## Data provided
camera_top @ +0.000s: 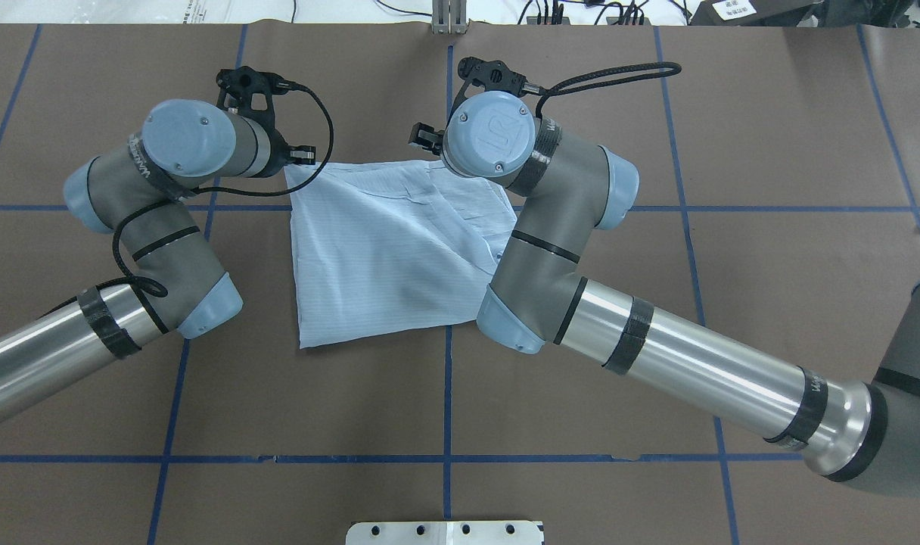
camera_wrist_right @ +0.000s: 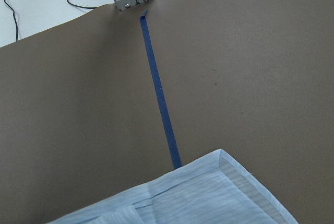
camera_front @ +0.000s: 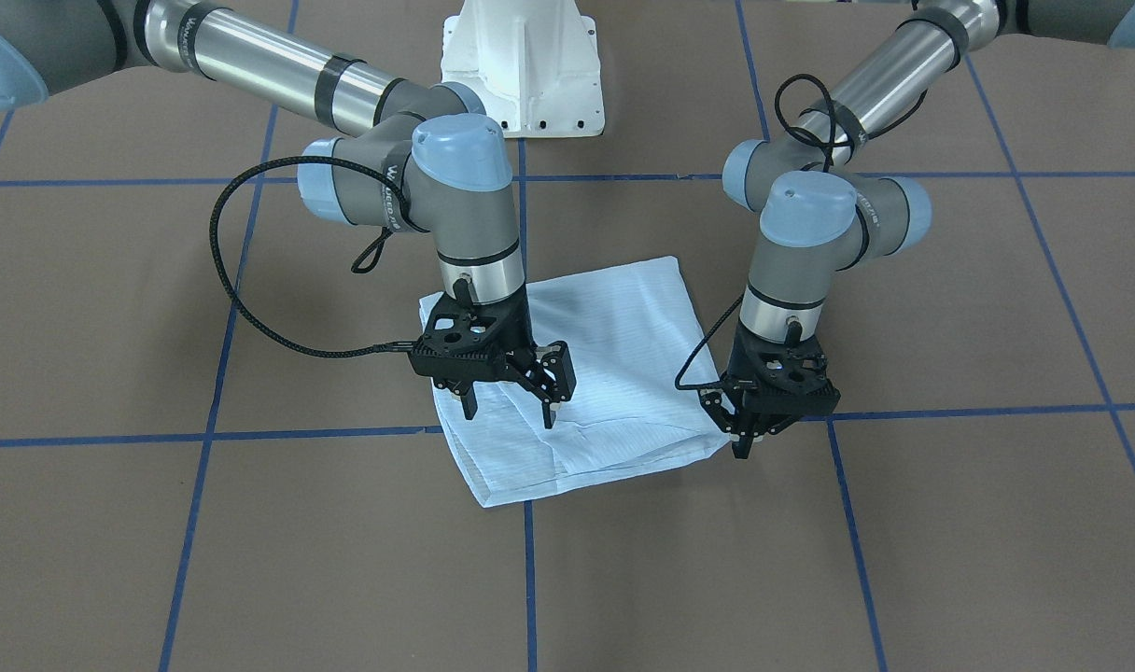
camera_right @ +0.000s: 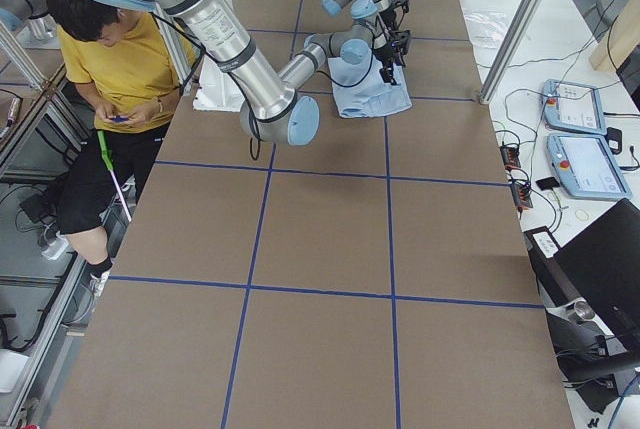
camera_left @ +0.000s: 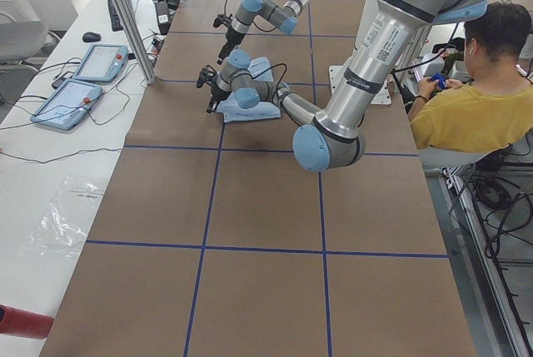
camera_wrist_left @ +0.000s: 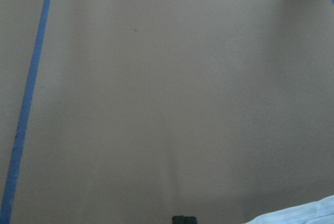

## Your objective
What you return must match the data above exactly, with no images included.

## Response to the task
camera_top @ +0.000s: 
camera_wrist_right @ +0.000s: 
camera_front @ +0.000s: 
camera_right @ +0.000s: 
camera_left @ +0.000s: 
camera_wrist_left @ +0.000s: 

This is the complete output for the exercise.